[TASK REQUIREMENTS] Using the records below, locate all lines containing "target" and return them.

----- DATA -----

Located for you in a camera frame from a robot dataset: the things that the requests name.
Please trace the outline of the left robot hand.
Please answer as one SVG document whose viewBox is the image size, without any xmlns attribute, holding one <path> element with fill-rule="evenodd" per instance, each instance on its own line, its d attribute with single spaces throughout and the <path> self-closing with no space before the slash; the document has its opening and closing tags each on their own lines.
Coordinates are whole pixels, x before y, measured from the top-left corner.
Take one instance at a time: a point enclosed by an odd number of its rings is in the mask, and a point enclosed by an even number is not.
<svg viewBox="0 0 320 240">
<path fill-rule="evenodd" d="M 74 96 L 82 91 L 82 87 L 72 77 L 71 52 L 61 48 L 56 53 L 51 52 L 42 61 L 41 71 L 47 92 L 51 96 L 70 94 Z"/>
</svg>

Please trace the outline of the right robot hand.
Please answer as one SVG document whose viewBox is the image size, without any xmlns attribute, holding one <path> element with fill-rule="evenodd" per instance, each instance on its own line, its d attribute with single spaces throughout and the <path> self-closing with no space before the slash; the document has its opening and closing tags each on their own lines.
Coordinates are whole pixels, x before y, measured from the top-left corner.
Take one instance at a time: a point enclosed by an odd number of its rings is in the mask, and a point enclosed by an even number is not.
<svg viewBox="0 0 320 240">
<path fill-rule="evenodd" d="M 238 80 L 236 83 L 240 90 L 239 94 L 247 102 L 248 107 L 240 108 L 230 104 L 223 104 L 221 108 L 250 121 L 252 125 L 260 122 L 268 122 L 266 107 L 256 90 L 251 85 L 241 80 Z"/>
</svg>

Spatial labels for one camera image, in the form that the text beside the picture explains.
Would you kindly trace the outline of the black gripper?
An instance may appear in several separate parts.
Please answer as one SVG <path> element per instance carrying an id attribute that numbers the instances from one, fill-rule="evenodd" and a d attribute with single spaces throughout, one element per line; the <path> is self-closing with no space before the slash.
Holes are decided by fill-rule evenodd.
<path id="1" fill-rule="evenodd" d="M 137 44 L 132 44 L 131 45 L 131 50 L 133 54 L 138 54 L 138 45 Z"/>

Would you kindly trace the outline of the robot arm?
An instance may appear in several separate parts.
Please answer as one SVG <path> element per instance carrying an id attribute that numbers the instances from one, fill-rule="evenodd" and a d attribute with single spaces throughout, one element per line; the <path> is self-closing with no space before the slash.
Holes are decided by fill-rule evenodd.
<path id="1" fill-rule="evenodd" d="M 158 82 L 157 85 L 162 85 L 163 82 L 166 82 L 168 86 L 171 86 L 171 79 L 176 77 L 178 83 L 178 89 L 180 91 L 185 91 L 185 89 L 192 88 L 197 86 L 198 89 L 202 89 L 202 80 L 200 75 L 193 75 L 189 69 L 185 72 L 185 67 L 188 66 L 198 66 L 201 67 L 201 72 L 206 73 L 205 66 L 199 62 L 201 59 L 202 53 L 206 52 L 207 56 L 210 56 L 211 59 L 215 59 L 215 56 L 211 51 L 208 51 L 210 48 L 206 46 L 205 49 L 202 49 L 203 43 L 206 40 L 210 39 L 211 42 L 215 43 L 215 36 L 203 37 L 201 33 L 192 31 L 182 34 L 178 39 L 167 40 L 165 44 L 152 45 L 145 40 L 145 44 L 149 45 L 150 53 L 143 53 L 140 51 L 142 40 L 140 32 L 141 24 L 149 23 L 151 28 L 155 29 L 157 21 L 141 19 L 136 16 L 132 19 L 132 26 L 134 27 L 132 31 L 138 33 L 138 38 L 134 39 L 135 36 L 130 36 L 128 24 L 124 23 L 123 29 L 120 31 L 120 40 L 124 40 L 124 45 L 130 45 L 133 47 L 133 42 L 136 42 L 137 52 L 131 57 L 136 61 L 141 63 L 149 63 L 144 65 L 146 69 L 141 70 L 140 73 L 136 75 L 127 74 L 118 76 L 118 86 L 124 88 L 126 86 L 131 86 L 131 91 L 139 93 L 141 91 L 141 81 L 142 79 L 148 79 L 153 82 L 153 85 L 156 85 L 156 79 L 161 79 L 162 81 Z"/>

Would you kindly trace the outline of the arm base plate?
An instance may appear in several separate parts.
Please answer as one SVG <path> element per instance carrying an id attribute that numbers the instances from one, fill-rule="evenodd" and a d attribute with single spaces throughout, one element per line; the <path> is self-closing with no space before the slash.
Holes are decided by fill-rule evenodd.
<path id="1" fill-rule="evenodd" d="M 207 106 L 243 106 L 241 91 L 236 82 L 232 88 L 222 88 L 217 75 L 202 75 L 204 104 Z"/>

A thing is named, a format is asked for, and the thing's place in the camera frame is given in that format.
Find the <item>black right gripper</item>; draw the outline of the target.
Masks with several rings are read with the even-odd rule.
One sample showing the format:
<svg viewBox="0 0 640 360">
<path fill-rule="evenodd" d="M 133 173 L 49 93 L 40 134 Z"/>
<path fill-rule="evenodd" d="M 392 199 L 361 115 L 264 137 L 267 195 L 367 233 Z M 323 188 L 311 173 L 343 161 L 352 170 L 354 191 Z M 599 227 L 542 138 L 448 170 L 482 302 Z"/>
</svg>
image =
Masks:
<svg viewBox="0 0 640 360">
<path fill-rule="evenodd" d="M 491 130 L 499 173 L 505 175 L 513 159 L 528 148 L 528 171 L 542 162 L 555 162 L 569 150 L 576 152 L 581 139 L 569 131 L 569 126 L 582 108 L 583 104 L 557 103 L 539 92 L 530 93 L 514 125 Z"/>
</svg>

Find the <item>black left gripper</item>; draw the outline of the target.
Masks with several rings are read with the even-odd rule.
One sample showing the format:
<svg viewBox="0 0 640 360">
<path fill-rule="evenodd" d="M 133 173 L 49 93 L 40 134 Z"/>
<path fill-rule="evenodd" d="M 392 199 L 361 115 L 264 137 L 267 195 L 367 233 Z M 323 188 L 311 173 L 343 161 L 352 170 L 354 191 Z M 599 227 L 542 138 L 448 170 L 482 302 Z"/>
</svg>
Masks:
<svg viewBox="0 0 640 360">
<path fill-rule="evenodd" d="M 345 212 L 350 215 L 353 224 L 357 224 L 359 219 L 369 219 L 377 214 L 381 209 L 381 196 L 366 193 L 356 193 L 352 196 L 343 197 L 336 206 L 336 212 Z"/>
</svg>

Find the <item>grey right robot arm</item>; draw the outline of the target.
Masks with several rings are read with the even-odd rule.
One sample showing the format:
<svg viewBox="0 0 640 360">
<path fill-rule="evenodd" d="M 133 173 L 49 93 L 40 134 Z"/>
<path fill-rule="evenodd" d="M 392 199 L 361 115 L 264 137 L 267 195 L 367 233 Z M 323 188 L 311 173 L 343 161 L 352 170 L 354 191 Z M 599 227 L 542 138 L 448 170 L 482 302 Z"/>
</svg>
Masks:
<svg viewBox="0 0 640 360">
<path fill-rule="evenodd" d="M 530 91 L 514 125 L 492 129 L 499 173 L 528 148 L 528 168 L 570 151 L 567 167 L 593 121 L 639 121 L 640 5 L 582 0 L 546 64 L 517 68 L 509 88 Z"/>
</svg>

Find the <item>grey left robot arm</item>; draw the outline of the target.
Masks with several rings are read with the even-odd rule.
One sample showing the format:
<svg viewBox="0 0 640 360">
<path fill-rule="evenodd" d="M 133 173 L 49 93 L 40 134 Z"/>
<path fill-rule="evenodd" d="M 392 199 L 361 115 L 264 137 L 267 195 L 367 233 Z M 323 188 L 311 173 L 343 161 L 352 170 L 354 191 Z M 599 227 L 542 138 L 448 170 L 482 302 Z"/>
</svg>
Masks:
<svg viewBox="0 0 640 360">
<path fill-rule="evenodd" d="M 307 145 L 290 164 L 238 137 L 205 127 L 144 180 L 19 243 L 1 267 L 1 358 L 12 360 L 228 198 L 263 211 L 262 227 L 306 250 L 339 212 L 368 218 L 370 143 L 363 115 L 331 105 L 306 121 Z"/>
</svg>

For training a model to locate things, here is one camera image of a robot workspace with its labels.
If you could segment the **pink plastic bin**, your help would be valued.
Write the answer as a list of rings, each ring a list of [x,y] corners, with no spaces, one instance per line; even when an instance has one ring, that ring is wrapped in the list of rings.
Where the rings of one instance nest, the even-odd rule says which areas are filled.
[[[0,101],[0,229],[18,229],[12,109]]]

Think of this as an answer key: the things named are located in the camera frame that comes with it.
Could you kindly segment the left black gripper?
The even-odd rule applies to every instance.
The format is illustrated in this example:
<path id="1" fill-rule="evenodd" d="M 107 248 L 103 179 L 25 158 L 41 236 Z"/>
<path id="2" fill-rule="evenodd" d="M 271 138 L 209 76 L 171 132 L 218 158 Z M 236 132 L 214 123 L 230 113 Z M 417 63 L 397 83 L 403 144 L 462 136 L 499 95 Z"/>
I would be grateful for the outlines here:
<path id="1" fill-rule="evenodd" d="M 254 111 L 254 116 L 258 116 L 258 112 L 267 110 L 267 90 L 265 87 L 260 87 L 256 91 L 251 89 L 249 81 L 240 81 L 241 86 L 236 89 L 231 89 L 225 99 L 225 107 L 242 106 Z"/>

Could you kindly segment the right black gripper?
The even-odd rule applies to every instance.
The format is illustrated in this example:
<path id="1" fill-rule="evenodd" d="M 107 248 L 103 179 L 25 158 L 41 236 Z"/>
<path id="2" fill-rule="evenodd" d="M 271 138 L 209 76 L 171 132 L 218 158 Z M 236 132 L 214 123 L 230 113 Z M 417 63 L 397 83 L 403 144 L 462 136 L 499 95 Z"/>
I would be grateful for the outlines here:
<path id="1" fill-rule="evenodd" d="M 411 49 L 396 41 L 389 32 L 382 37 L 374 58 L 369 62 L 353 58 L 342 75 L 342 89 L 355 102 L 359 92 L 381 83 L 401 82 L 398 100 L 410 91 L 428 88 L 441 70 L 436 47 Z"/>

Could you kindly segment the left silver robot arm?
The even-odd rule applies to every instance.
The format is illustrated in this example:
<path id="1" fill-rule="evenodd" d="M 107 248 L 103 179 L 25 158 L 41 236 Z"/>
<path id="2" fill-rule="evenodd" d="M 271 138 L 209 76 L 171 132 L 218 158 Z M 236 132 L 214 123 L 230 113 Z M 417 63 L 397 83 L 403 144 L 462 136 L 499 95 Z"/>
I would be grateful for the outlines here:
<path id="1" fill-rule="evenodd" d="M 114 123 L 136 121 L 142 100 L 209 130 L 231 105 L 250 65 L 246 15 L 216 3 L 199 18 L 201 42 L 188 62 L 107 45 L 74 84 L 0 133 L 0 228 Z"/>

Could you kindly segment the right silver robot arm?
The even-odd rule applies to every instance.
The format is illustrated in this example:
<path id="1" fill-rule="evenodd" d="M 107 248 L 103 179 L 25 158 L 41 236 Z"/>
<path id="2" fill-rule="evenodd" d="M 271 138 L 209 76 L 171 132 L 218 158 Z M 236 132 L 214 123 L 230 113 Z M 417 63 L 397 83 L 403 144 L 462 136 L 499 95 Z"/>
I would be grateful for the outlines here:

-----

[EXPECTED OUTPUT]
Find the <item>black right gripper</item>; draw the outline of the target.
Find the <item>black left gripper</item>; draw the outline of the target.
Find the <item>grey right robot arm</item>; draw the outline of the target.
Find the <item>grey left robot arm</item>; draw the outline of the target.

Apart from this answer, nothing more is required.